Psychological projection is a theory in psychology in which humans defend themselves against their own unconscious impulses or qualities (both positive and negative) by denying their existence in themselves while attributing them to others. For example, a person who is habitually rude may constantly accuse other people of being rude.*

Freud considered that, in projection, thoughts, motivations, desires, and feelings that cannot be accepted as one’s own are dealt with by being placed in the outside world and attributed to someone else. What the ego repudiates is split off and placed in another.

Carl Jung considered that the unacceptable parts of the personality represented by the Shadow archetype were particularly likely to give rise to projection, both small-scale and on a national/international basis. Marie-Louise Von Franz extended her view of projection, stating that “wherever known reality stops, where we touch the unknown, there we project an archetypal image”.*

Projection in our daily lives consists of finding someone, who carries to some degree, characteristics that we have relegated to our shadow because we find them unacceptable and attributing those characteristics solely to them.  As an example, I might want to view myself as being very unselfish and therefore be unwilling to accept that at times my behavior is indeed somewhat selfish.  Even though I have banished that behavior to Shadow it still has energy and it needs an outlet.  That outlet is the psychological process of attributing that behavior to another person.  I am not selfish, they are.  There are no limits to what we can project on to other people.  They are arrogant, lazy, aloof, bullying, critical, racist, judgmental, incompetent, powerful, weak, boring, disloyal, irresponsible, fearful, etc.

One of my favorite lines from a television series is the following:  “You hate me because I represent the evil inside of you”.  If you hate or love someone for a specific characteristic, then you are projecting.  That does not mean that this person does not have the quality that you accuse them of, but it does mean that your emotional reaction to that quality is because you have the same quality.  If I hate your weakness, then I am in some way weak and have not incorporated that characteristic into my consciousness.

Carl Jung stated “Everything that irritates us about others can lead us to an understanding of ourselves.”

That is, we should take note of each instance in our lives when we do not like another person and use that information to find that behavior in ourselves.  It should be a requirement to send thank you notes to those who irritate us!

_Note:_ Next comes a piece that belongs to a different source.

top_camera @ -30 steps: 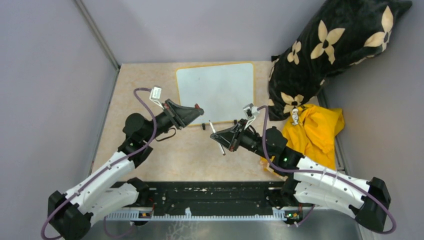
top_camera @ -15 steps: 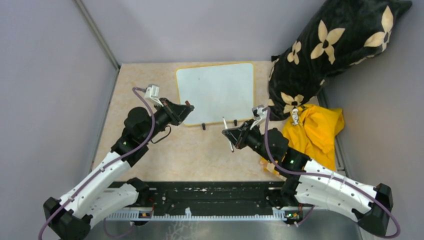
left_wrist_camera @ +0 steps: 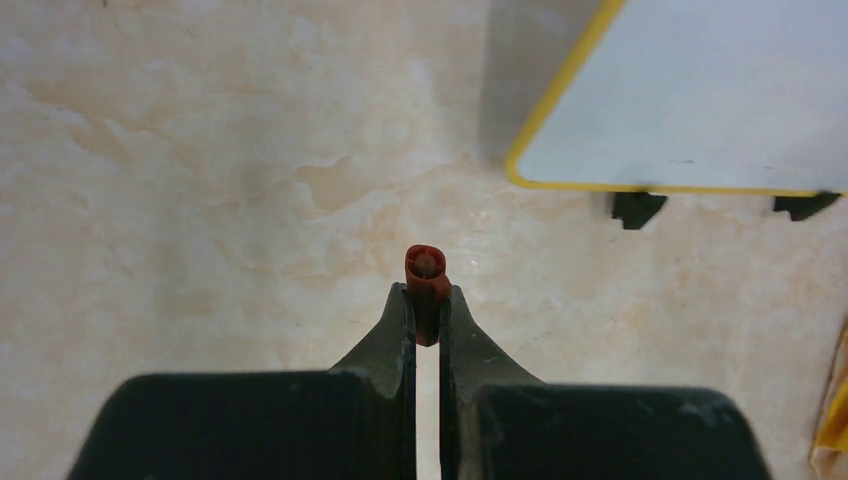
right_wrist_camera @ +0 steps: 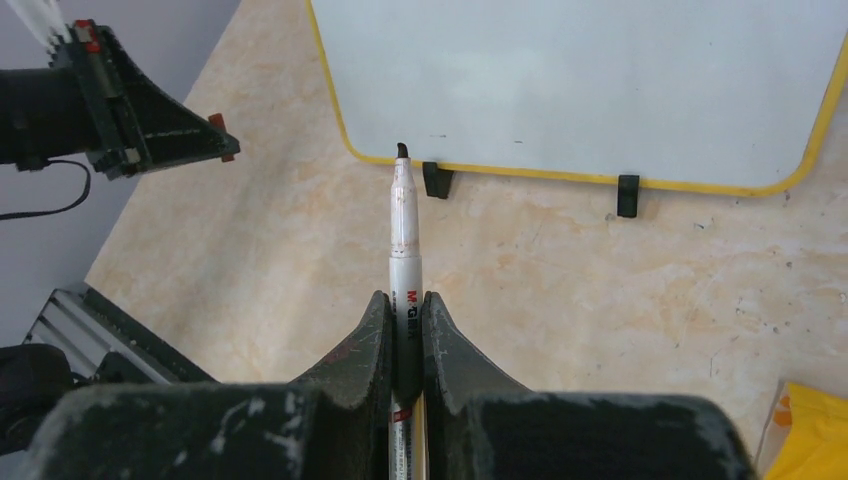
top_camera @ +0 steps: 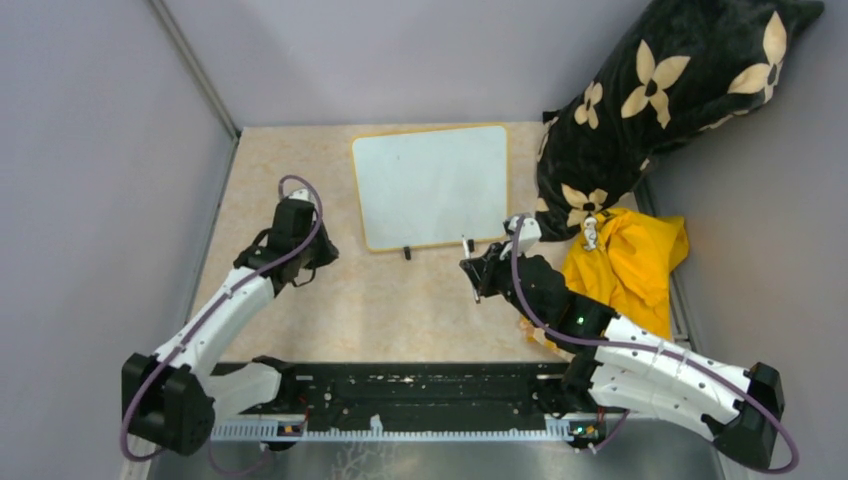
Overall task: Write a sentence on the whiteboard
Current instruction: Place the pen cap at the center of the board, then write a sentence on the whiteboard.
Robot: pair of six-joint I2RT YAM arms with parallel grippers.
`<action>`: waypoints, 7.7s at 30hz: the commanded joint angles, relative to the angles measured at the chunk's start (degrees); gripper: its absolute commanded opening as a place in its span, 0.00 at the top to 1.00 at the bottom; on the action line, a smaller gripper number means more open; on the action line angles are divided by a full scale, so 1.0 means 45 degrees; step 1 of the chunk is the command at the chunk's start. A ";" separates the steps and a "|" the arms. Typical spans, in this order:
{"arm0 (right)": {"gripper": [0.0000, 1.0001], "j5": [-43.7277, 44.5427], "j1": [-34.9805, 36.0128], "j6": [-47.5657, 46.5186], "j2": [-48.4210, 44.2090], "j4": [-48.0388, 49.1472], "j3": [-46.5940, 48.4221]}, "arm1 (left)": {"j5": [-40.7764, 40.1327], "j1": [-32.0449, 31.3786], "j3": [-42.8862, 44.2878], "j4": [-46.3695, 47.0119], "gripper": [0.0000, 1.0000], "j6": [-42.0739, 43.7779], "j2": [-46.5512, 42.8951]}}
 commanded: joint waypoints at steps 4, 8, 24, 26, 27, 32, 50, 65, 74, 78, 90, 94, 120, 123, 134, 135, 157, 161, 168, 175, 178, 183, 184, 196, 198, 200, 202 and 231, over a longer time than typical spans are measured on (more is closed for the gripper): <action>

In addition to projecting our unowned parts of ourselves on to other individuals, we can also do so to groups of people.  Denigrating language about other races or cultures is projection of those traits that we carry in Shadow that are unacceptable parts of us.  In addition, we can project on to the opposite gender or people with different sexual orientation or religions or the evil empire or lawyers or mainstream media or our favorite professional wrestling star.  It is endless, and the payoff is that we don’t have to accept or resolve our negative feelings about ourselves.   The cost is continued anxiety, fear, sadness or anger that is centered on these unresolved projected personal traits.  If I view incompetency as life threatening to me and completely unacceptable, and therefore feel compelled to accuse others of this trait as opposed to accepting some degree of incompetence in myself, then I will be doomed to projecting it over and over, all the while never resolving my own anxiety.

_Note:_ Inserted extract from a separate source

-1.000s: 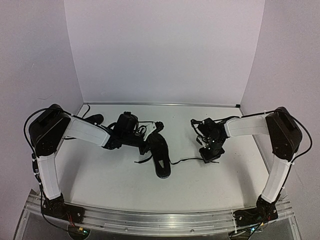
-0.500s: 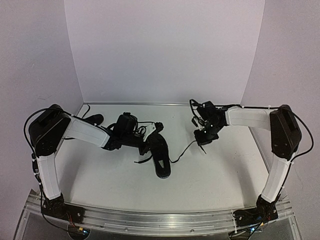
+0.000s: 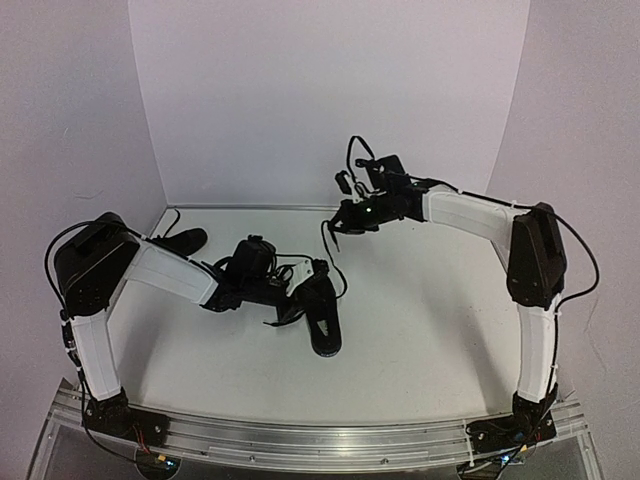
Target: Tie the shoes
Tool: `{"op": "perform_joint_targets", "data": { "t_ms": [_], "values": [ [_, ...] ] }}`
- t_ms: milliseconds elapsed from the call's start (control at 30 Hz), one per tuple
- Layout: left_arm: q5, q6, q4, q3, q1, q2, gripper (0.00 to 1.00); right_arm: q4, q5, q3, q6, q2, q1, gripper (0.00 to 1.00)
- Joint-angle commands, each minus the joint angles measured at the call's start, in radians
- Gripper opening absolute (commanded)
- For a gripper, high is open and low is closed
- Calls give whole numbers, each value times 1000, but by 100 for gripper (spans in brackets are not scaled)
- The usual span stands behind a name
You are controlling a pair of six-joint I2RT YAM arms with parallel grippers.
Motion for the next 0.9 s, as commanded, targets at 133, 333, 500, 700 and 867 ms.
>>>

Carl Jung states that “The best political, social, and spiritual work we can do is to withdraw the projection of our shadows from others”.

I agree totally.  The process involved is to look for the moments that we are irritated by another’s behavior and then accept that the unacceptable in others is really the unacceptable in us. Secondly, have compassion for–and suspend judgment of–ourselves.  Lastly, know that we are whole, divine creations and accept ourselves in our totality.  There is value in our wholeness and to deny part of that wholeness is impossible and fraught with suffering.

I look forward to a world in which each of us “withdraws our projection” from others.